Tuesday, April 9, 2013

Conservatives Celebrate Reduction in Cancer Drug Treatment as Proof of Their Success in Cutting Government Spending

News That Didn’t Happen – But Could Have and Might Still

When the so-called ‘sequester’ went into effect and there was no immediate calamity Conservatives responded that see, cutting government spending does not hurt anyone.  It turns out they were wrong,  not surprisingly.

Cancer clinics across the country have begun turning away thousands of Medicare patients, blaming the sequester budget cuts.

Oncologists say the reduced funding, which took effect for Medicare on April 1, makes it impossible to administer expensive chemotherapy drugs while staying afloat financially.

Patients at these clinics would need to seek treatment elsewhere, such as at hospitals that might not have the capacity to accommodate them.

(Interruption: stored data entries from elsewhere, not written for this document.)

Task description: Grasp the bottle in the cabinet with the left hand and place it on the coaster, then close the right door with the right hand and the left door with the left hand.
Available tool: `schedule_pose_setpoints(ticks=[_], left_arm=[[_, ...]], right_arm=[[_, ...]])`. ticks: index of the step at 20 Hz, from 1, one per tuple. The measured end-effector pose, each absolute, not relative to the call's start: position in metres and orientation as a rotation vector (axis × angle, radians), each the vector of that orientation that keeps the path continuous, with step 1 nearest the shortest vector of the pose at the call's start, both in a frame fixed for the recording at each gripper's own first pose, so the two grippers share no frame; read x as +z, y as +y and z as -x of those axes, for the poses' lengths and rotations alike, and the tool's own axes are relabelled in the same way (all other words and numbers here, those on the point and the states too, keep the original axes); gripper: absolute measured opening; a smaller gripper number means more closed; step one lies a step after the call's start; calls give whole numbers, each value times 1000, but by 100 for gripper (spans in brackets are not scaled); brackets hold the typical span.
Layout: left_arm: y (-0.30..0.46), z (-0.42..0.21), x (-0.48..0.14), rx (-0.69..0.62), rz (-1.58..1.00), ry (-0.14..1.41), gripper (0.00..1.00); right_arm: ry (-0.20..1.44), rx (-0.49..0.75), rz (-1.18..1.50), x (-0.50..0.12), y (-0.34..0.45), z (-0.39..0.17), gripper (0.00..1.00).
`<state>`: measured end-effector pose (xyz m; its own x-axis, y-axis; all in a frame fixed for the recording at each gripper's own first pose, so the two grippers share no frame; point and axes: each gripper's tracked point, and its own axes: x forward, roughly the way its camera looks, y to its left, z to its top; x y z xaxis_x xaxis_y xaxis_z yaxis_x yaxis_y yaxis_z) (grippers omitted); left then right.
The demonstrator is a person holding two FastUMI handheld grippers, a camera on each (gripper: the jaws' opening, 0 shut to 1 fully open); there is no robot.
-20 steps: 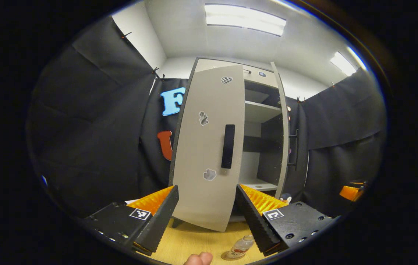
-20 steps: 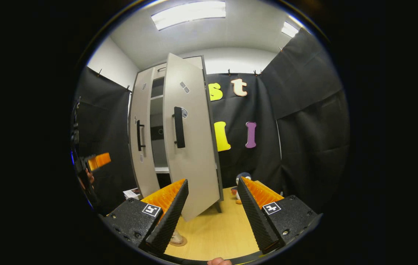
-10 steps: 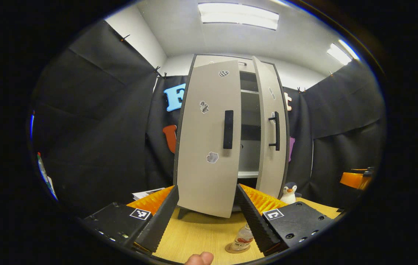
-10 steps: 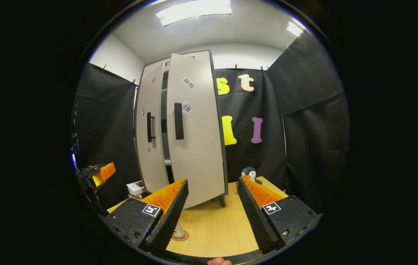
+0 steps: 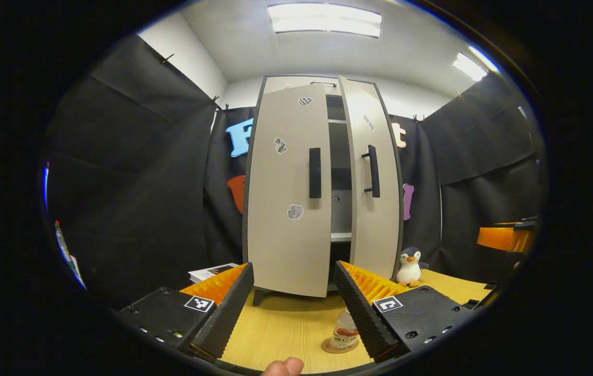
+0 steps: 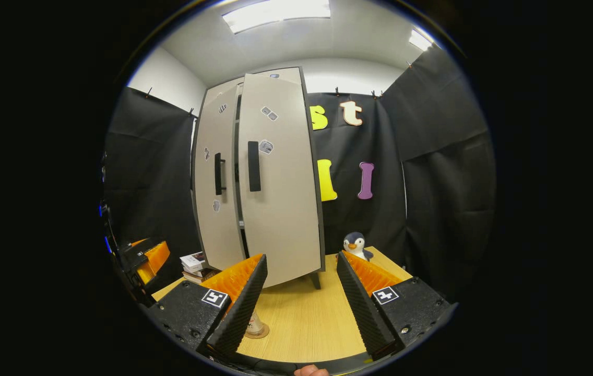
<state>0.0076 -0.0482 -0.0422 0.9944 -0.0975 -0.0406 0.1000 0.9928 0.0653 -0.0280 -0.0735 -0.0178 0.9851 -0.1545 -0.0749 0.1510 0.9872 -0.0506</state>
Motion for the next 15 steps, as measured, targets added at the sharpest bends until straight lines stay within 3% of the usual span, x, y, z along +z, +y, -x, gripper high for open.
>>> schedule_pose_setpoints(ticks=[7, 8, 10, 15], left_arm=[[-50, -1, -33, -90, -70, 13, 95], [-49, -2, -33, -91, -74, 10, 99], [-50, -1, -32, -92, -79, 5, 95], [-50, 3, -32, -93, -74, 9, 95]], right_arm=[[83, -145, 52, -18, -70, 26, 83], [84, -141, 51, -18, -68, 27, 83], [86, -136, 54, -19, -65, 26, 83], [79, -128, 73, -15, -62, 30, 83]])
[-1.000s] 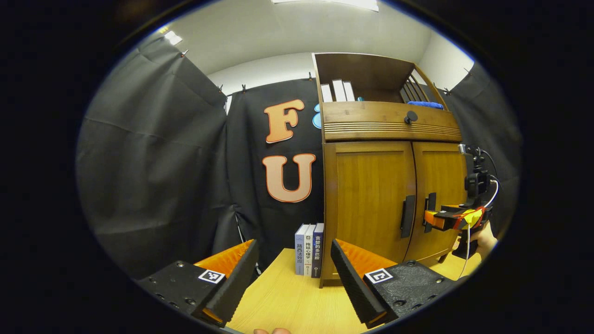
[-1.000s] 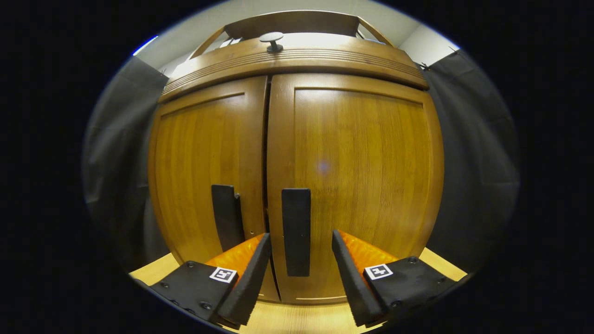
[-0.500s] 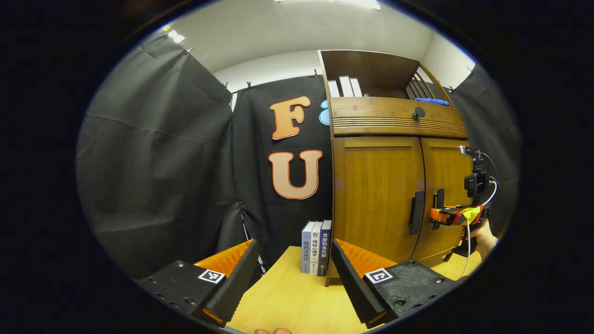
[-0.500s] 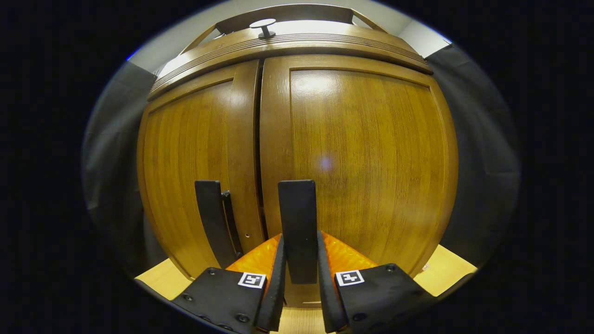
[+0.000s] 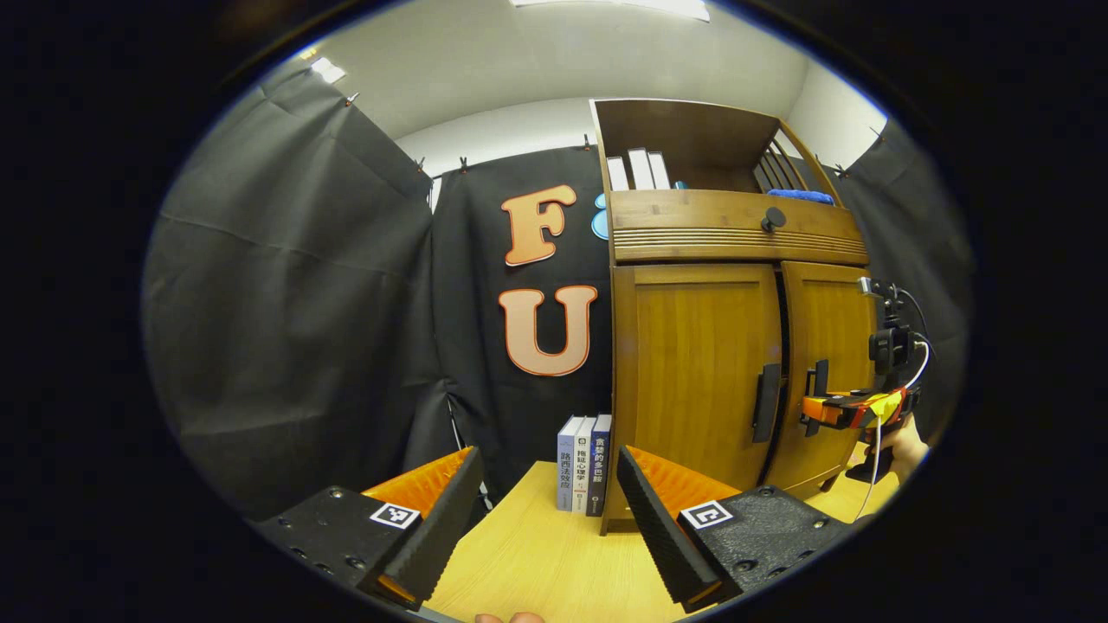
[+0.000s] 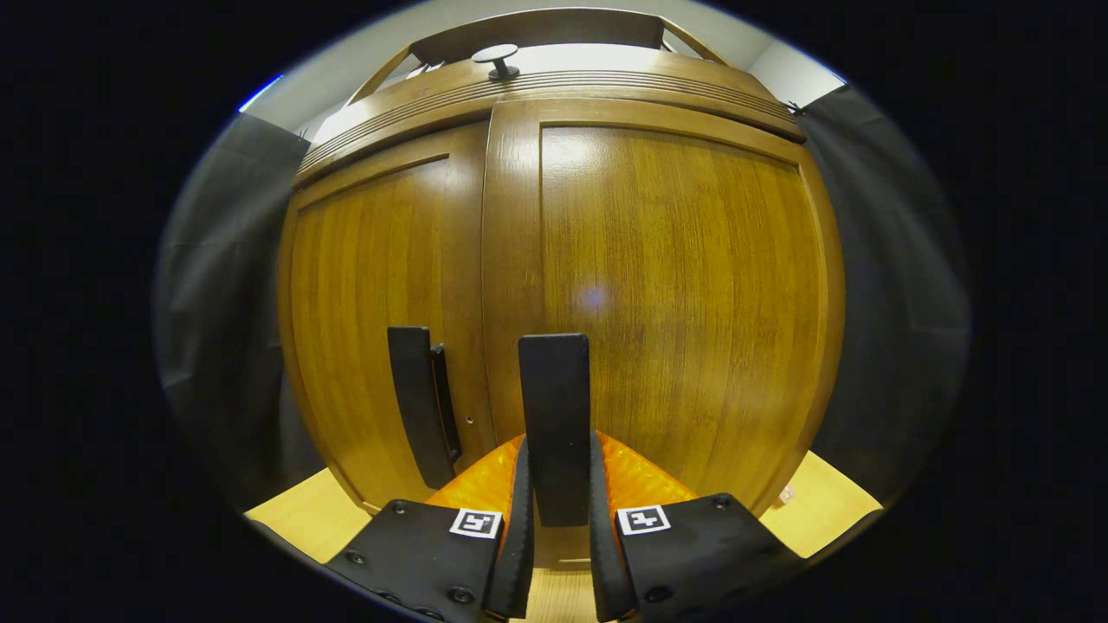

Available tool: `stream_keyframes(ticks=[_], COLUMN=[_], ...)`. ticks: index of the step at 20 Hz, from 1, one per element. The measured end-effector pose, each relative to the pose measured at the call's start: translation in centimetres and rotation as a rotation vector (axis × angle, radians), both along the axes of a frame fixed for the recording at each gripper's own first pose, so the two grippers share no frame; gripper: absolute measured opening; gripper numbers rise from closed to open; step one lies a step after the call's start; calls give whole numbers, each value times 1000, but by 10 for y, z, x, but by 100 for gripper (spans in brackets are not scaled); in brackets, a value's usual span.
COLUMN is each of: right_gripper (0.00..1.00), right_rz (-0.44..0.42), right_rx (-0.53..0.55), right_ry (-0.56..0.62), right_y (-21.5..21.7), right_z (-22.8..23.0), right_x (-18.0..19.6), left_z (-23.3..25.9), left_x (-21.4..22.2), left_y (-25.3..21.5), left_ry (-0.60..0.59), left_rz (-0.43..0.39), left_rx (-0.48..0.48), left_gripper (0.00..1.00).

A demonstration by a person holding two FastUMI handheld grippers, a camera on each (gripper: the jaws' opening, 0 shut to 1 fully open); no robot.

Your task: Open the right door of the double-door shoe cabinet with the right hand, and open the left door with the left hand.

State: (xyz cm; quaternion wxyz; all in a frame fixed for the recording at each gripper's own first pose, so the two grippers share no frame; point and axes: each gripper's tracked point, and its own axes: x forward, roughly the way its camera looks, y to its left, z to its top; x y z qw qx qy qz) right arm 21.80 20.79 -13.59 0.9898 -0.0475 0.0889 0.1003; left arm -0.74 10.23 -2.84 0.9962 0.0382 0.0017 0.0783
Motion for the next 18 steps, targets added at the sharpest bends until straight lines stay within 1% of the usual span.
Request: stream_keyframes(ticks=[3,5,6,7,8,10,11,12,13,14,15,16,18], right_gripper=[31,35,31,33,34,27,31,31,27,27,30,27,27], right_rz=[12,20,30,36,38,39,43,47,52,57,60,64,69], right_rx=[0,4,3,0,-1,-1,0,7,14,18,23,22,21], right_ry=[9,15,15,14,12,5,3,2,2,3,4,5,5], right_y=[-5,-10,-12,-14,-16,-22,-26,-30,-30,-37,-41,-45,-53], right_z=[3,3,3,4,4,7,9,10,10,9,11,12,13], right_x=[-14,-25,-30,-35,-38,-46,-51,-58,-59,-67,-72,-77,-87], left_z=[5,10,13,15,17,19,21,22,23,23,24,25,27], left_x=[-7,-12,-15,-18,-21,-26,-27,-30,-32,-34,-35,-36,-38], left_y=[-9,-11,-14,-16,-17,-21,-24,-26,-28,-30,-33,-36,-42], left_ry=[-3,-14,-19,-23,-24,-26,-26,-27,-27,-25,-24,-24,-29], left_rz=[-14,-18,-20,-22,-23,-27,-30,-33,-36,-39,-42,-46,-52], left_rx=[-3,-2,-3,-5,-6,-5,-2,1,2,2,2,2,4], left_gripper=[94,94,94,94,92,92,92,92,92,97,96,94,92])
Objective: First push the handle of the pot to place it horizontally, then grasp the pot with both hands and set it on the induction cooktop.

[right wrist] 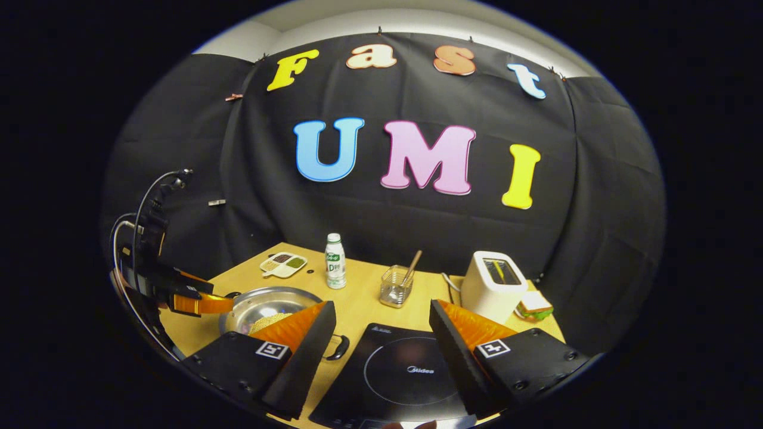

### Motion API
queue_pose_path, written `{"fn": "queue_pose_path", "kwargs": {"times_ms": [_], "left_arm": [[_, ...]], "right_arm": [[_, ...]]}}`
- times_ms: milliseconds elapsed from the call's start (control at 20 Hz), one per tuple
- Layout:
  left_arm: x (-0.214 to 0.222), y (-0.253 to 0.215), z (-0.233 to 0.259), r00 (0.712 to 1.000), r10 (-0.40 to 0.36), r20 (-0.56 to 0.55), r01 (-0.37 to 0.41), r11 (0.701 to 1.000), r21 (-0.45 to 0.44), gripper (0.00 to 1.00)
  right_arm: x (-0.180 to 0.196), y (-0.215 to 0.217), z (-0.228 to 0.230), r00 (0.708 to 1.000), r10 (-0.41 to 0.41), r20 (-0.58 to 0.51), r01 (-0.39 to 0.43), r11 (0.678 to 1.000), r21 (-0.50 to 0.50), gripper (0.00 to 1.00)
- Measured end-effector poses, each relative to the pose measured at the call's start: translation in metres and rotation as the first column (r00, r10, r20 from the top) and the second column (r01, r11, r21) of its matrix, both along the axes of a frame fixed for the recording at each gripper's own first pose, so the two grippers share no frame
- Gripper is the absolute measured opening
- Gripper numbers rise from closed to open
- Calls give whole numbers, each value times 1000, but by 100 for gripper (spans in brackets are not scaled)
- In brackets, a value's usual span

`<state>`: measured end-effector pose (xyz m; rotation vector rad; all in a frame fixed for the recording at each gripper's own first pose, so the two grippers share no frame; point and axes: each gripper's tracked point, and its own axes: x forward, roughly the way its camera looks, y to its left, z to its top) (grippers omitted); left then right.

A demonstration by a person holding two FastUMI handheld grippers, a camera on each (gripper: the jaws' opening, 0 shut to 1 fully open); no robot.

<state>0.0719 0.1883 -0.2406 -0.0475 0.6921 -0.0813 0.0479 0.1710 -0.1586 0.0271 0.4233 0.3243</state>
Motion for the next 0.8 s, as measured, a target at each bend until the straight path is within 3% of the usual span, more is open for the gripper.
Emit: {"fn": "queue_pose_path", "kwargs": {"times_ms": [400, 800], "left_arm": [[28, 75, -44, 996, 47, -70, -47, 999, 5, 94], [59, 86, -107, 982, 37, -186, -45, 998, -39, 95]], "right_arm": [[8, 51, -83, 974, 64, -216, -54, 997, 49, 99], [17, 87, -161, 900, 56, -431, -12, 994, 105, 99]]}}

But this was probably only good news for anti-government spending legislators, who see government involvement in health care as a huge colossal blunder.  So on hearing the news they may have reacted thusly.

Dr. Ralph V. Boccia, of The Center for Cancer and Blood Disorders, runs a cancer clinic that is in danger of losing funding due to the sequester cuts. (Sarah L. Voisin/The Washington Post)
Portrait of a Wasteful Government Spending Program
Ralph V. Boccia of the Center for Cancer and Blood Disorders runs a cancer clinic that is in danger of losing funding due to the sequester cuts. (Sarah L. Voisin/The Washington Post)

Conservatives in Congress Praise Cutting Off
Cancer Patients from Expensive Drug Therapy

Washington April 5 (AP).  A group of highly conservative members of Congress today announced that the sequester was a great success, and cited as an example the fact that many clinics would not be able to have government support to supply cancer drug treatment for patients with advanced cases of cancer.  They said this was pure proof that government spending cuts were the right way to go.

“These patients were part of the 47% who think they are entitled to live” said one member of the group “and that just because they cannot afford drug treatment for their cancer they think that the Medicare system should pick up most of the bill.  Just because they have Medicare doesn’t mean they get health care.” 

When asked how those advocating the cuts would feel if people died another member of the group said “Look, these people are probably going to die anyway, so continuing to treat them would just be a waste of money.  That’s the type of government waste we were sent to Washington to end.”

The group was asked if, as part of the Sequester, health care for members of Congress such as themselves would be cut. “That would be short sighted” Congressman Walter “Killer” Judd said, adding “we need to be at our healthy best in order to follow up with cuts in child care, nutrition programs, housing assistance and other wasteful Federal spending.”